The lawsuit said that border patrol agents are not allowed to pick and choose who receives asylum and that they are violating the Immigration and Nationality Act, which gives noncitizens who arrived in the U.S. the right to submit an application for asylum.
“CBP officials themselves are not authorized to evaluate, grant or reject an individual’s asylum claim,” the suit said. It’s the job of an asylum official, not a border patrol agent to decides if an asylum-seekers fear is credible.”
As evidence, the attorneys submitted several anecdotal stories about immigrants from Mexico or other South American countries who were forced to leave their home lands to escape crime or terror.

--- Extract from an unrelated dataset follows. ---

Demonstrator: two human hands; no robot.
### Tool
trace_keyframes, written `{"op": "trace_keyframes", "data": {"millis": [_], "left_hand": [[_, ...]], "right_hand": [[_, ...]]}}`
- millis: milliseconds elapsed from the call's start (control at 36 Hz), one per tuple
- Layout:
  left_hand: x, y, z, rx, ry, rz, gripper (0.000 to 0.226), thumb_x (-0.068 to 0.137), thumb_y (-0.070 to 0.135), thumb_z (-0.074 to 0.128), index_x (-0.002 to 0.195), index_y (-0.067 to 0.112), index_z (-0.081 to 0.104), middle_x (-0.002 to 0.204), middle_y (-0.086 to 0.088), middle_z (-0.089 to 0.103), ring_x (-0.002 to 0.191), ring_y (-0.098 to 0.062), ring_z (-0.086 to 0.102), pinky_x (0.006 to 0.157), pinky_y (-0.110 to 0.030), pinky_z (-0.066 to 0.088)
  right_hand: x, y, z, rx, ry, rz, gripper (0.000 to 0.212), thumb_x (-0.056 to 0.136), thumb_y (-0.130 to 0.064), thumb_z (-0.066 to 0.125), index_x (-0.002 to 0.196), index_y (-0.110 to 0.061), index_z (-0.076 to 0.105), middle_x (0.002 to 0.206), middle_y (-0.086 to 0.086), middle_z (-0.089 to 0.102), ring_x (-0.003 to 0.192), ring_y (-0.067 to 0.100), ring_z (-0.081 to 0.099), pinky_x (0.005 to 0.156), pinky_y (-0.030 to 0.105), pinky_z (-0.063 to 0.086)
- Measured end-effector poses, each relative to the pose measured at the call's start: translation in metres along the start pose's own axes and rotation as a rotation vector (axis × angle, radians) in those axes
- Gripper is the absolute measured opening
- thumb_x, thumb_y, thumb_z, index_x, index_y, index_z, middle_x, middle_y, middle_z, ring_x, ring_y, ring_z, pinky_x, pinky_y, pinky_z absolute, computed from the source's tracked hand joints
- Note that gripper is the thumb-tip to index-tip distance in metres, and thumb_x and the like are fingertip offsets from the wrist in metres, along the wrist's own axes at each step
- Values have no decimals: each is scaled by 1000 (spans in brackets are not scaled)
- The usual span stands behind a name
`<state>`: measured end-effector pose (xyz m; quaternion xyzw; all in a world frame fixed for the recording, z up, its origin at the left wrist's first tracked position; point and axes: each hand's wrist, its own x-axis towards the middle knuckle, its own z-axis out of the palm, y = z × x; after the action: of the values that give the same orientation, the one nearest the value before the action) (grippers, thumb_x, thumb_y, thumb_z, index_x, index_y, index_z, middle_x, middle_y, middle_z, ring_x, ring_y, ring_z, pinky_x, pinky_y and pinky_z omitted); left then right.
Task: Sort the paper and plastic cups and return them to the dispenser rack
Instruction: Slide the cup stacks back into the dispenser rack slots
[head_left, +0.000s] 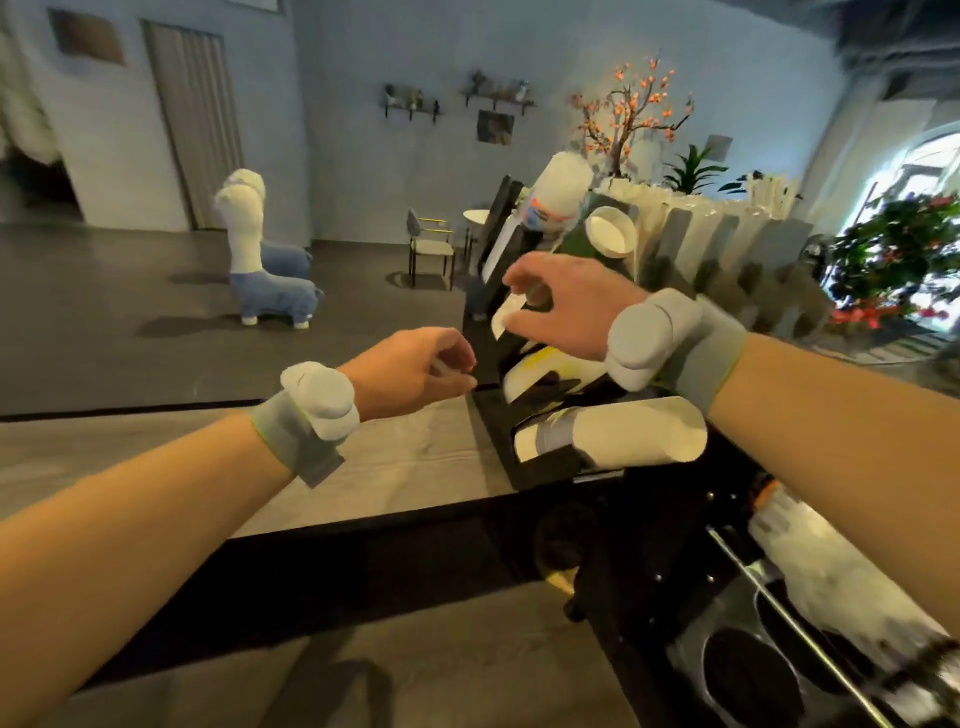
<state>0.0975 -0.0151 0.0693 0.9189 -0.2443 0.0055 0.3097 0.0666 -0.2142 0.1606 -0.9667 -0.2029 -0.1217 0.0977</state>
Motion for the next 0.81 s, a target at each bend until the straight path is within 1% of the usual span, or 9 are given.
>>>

Many of those listed said that they had arrived at the border and told by agents that they did not qualify for asylum and that if they did not leave they would be thrown in jail.
The lawsuit said that the agents did not have the right to decide who gets turned away, and it alleged that border patrol agents gave false information to refugees that Donald Trump did not give asylum to anyone anymore.
The U.S. Department of Homeland Security said in a statement on Wednesday that the CBP’s practices have not changed in the way that they handle asylum claims, even though immigration attorneys across the country said that a lot has changed since Trump has taken office.
“Migrants fleeing violence and persecution have the fundamental right to seek asylum in the United States under both U.S. and international law,” said Center for Constitutional Rights Legal Director Baher Azmy. “Given these systematic violations, which are occurring in the midst of the Trump administration’s broader attacks on immigrants, the courts must take on their duty and order the administration simply to follow the law.”